Dataset records →

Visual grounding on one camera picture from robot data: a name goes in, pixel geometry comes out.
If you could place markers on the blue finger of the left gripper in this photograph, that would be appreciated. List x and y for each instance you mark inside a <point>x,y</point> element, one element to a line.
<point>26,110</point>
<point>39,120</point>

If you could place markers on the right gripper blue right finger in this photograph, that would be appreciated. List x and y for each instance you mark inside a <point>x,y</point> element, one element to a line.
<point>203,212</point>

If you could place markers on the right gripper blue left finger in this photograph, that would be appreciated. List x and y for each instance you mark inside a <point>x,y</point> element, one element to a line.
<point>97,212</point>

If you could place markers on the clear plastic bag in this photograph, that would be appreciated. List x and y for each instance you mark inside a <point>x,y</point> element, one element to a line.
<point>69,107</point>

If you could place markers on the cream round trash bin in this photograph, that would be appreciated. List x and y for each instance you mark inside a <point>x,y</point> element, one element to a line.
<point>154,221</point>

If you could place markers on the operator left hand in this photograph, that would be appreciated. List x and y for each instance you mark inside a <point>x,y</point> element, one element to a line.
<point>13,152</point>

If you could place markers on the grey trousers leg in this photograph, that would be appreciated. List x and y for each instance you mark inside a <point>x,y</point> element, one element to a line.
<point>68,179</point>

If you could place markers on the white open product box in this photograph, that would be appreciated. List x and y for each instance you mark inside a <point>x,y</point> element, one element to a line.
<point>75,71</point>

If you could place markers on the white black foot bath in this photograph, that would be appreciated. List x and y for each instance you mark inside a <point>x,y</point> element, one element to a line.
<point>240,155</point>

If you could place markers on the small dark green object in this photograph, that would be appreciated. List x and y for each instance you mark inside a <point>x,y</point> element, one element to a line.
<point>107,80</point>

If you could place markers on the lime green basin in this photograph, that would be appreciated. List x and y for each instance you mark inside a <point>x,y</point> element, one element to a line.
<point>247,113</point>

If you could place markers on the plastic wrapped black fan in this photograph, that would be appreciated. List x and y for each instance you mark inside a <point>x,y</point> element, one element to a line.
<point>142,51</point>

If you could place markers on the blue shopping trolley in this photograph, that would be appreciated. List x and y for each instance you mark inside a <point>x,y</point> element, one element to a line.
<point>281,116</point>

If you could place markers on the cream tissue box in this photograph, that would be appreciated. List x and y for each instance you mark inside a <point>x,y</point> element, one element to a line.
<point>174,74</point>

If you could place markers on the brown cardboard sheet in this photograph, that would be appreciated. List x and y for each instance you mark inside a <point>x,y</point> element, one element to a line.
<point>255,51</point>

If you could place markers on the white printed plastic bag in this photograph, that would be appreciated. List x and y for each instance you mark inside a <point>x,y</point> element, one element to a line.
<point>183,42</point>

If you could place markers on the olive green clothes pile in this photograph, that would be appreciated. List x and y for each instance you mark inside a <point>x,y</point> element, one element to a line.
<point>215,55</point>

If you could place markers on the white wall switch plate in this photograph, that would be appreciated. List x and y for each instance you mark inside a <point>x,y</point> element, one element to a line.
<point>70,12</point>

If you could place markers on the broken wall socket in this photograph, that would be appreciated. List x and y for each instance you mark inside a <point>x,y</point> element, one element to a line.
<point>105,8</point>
* * *
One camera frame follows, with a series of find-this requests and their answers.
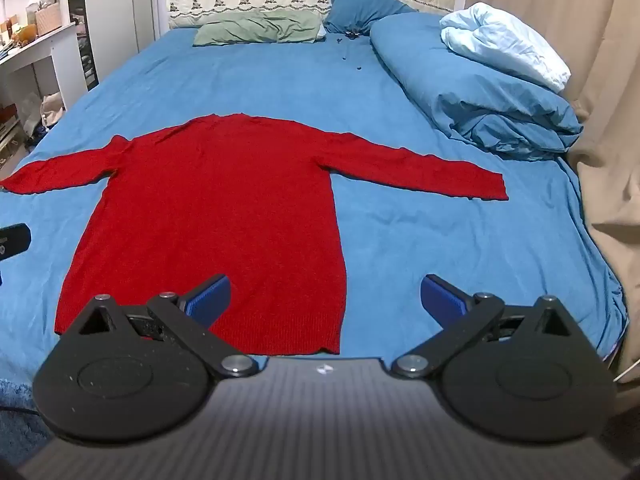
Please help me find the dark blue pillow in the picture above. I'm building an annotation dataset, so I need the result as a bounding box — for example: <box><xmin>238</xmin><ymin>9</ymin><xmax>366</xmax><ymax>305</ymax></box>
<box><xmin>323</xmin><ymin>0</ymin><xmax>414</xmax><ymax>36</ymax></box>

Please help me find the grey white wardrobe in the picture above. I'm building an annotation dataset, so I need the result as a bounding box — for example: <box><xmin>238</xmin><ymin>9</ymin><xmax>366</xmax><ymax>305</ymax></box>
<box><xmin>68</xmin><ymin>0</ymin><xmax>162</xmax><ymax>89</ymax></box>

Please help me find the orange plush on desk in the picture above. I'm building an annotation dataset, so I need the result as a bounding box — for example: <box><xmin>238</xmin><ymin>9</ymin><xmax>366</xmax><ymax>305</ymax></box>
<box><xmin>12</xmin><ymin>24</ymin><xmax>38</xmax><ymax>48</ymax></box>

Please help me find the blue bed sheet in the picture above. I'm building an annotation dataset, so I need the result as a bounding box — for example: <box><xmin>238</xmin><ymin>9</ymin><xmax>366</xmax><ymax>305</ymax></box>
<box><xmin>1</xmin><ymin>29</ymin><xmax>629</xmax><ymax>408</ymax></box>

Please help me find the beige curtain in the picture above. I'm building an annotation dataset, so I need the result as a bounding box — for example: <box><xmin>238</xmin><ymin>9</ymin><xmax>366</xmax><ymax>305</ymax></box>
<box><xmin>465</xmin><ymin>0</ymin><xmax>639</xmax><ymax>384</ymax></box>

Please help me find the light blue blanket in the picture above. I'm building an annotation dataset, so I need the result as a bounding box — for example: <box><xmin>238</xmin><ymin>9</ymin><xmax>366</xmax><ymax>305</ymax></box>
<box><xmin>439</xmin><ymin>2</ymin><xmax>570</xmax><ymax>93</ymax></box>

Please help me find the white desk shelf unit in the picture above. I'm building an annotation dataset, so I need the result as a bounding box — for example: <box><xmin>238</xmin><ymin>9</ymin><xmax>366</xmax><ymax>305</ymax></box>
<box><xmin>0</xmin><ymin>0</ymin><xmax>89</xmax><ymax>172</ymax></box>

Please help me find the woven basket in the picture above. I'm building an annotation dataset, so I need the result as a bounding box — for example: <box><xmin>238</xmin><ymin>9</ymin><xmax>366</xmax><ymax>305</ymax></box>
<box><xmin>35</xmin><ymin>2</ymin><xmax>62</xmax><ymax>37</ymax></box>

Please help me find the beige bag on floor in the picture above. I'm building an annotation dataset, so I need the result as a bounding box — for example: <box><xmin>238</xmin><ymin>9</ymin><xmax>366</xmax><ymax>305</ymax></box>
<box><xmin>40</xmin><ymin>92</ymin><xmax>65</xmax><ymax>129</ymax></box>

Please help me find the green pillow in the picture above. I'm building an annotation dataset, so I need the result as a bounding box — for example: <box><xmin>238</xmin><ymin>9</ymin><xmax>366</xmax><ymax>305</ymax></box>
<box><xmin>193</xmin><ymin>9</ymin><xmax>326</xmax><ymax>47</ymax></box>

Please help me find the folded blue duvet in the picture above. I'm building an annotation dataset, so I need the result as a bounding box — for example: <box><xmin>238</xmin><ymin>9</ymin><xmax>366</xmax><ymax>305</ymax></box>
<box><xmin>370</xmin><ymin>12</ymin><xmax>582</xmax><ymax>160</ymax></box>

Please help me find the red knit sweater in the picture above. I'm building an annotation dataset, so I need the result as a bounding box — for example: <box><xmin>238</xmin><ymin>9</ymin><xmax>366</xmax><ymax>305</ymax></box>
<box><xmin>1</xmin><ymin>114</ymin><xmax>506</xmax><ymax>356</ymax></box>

Brief → Among the records above, a stretch begins at the line containing "<point>13,152</point>" and ends at the line containing "<point>68,179</point>". Restate that stretch word for word, and nothing else.

Written response →
<point>13,152</point>

If you could place markers on the grey trousers leg in this photograph, that would be appreciated. List x and y for each instance you mark inside a <point>x,y</point> element, one element to a line.
<point>68,179</point>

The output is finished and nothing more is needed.